One way to help is with a Flexible Spending Account. Flexible Spending Accounts help you save money on certain “flexible” expenses. You can set aside money to cover a large purchase, like a car, or to help pay for ongoing needs that you know you’ll have the next year.
The FSA can also be used to pay for insurance premiums, copays, coinsurance, deductibles, and expenses not covered by a health plan (such as eyeglasses, hearing aids, prescriptions, dental care, physical therapy).
This is different from a Health Savings Account (HSA), which is a tax-advantaged savings account for the payment of medical expenses in retirement. The FSA is funded by the employee, whereas the HSA is funded by the employer.
Healthcare Reimbursement Plans
A Healthcare Reimbursement plan is a way in which someone can be reimbursed for money they spent on behalf of a patient. These may be non-medical costs such as mileage or they may be medical costs like medical equipment. The reimbursement of these costs is done by the patient’s insurer or by a third-party company that the insurer hires to handle the reimbursements.

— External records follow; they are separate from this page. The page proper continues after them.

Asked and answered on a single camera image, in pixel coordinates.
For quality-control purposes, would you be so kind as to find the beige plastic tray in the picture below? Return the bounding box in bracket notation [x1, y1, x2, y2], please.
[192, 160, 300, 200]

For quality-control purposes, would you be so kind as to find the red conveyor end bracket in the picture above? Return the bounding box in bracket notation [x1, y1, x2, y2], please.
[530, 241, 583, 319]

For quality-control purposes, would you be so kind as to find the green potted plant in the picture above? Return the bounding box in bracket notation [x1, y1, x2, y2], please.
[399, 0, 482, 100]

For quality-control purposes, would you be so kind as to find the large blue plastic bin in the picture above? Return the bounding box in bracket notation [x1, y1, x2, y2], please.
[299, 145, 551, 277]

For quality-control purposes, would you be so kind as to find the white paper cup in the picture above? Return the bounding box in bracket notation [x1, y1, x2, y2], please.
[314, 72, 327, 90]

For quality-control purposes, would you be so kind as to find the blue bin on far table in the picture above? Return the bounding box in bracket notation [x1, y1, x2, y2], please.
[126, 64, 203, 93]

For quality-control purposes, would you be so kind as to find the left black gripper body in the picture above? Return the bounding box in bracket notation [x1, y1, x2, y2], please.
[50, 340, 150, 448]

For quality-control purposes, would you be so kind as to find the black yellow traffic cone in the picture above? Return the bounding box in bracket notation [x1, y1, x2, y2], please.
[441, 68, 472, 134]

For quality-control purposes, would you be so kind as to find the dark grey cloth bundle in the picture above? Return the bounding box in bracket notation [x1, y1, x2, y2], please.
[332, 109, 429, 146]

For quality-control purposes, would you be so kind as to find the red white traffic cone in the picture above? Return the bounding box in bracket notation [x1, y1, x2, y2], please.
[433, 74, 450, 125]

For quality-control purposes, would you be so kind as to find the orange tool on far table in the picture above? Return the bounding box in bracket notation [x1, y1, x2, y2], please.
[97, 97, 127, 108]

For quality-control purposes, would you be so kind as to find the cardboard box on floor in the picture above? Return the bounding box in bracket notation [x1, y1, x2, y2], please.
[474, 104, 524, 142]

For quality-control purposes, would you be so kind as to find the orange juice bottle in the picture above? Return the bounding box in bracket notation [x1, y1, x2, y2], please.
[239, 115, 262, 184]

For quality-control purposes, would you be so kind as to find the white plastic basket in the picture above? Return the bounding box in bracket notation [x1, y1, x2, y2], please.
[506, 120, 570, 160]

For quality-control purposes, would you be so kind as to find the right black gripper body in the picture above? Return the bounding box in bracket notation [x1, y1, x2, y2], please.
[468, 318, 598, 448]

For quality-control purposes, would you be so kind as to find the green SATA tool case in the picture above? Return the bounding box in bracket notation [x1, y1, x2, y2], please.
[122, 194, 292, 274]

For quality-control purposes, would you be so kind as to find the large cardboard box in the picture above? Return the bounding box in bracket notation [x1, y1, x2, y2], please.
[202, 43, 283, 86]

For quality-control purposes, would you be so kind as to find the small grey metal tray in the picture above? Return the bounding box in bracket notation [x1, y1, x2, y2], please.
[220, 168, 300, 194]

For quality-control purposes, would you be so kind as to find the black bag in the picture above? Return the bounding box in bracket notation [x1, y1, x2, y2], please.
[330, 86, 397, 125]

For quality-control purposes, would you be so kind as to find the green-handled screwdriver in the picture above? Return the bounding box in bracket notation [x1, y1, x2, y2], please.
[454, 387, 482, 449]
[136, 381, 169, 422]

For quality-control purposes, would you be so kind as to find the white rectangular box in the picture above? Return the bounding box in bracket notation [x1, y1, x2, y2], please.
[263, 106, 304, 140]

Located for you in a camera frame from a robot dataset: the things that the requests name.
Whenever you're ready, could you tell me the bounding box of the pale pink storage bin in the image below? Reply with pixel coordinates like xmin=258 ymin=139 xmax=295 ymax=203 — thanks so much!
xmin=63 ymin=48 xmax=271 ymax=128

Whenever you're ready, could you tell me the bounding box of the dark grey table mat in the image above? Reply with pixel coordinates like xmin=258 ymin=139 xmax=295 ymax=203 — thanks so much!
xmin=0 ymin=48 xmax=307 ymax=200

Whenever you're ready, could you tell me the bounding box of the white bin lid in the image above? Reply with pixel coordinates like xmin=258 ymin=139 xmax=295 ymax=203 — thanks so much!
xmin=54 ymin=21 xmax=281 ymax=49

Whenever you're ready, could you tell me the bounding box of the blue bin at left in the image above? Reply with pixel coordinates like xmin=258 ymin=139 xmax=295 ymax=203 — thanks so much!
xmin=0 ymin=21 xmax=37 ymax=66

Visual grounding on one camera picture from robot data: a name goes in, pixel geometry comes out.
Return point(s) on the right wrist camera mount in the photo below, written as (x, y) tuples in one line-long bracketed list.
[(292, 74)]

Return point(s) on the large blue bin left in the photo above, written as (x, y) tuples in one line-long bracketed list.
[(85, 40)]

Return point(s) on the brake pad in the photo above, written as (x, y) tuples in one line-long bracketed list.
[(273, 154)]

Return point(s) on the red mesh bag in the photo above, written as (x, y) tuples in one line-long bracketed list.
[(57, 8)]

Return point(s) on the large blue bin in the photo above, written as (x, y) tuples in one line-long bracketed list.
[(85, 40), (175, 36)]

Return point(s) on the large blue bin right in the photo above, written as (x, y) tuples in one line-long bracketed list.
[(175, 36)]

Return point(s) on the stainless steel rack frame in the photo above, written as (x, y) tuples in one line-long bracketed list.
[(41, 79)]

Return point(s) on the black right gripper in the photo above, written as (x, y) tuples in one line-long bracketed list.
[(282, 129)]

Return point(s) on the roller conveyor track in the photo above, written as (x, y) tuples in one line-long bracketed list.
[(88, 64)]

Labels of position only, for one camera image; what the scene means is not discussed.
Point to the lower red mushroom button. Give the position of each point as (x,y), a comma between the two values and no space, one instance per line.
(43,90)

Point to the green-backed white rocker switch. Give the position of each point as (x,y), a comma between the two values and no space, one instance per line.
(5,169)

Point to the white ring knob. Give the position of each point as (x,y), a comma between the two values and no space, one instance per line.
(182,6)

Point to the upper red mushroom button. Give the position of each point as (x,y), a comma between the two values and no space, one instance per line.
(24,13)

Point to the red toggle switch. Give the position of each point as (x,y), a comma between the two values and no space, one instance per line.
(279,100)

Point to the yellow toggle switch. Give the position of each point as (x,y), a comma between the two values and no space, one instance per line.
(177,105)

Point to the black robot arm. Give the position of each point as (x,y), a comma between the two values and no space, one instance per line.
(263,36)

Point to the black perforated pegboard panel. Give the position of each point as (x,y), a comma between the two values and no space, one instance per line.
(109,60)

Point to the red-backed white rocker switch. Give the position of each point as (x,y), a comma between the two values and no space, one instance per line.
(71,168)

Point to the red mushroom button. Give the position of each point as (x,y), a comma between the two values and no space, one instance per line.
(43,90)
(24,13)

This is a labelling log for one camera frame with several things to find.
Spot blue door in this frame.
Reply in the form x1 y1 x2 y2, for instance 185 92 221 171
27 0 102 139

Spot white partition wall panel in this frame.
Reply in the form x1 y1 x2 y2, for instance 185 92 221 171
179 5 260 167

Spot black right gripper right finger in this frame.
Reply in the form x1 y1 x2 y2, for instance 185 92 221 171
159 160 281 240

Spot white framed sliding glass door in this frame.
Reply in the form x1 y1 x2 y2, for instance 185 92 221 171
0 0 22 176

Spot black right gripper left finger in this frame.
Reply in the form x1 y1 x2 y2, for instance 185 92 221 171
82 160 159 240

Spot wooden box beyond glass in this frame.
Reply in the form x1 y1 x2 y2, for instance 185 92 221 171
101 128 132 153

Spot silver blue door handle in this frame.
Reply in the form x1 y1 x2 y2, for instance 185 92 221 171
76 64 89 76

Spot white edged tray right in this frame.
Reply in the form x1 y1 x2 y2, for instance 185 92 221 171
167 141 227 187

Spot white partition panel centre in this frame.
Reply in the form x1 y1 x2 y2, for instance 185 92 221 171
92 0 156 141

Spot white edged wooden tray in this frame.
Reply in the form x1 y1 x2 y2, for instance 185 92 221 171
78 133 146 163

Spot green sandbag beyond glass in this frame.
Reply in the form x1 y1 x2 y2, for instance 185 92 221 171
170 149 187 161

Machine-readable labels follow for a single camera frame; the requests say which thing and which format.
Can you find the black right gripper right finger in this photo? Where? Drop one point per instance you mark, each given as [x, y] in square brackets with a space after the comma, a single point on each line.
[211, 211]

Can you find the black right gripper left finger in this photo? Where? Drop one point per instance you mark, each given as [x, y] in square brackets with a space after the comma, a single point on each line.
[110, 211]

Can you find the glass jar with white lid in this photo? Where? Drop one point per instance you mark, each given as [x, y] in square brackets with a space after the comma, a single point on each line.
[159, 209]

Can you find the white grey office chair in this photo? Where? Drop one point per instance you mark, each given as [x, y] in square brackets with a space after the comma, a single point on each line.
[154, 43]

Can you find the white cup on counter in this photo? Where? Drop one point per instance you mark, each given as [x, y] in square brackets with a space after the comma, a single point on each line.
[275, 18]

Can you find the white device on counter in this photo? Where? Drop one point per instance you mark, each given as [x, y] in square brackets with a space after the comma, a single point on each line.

The process of choosing a healthcare reimbursement plan is a difficult one. One of the most important steps to take when choosing a healthcare reimbursement plan is to make sure you understand your healthcare needs. This includes things such as your current life situation (single, married, new parents) and whether you have any major medical conditions.
A Healthcare Reimbursement Plan works much like any other contributory plan, it allows employers to put money aside on behalf of their employees for healthcare expenses. Those contributions can be as low as $25 per year and do not have any limit on the maximum annual contribution.
Employers decide how much employees can contribute to their plan and how often. Employees who enroll in an HRA cannot enroll in their company’s insurance plan. Some employers may not offer HRA plans and instead offer only an HSA plan, which is not as generous as an HRA plan.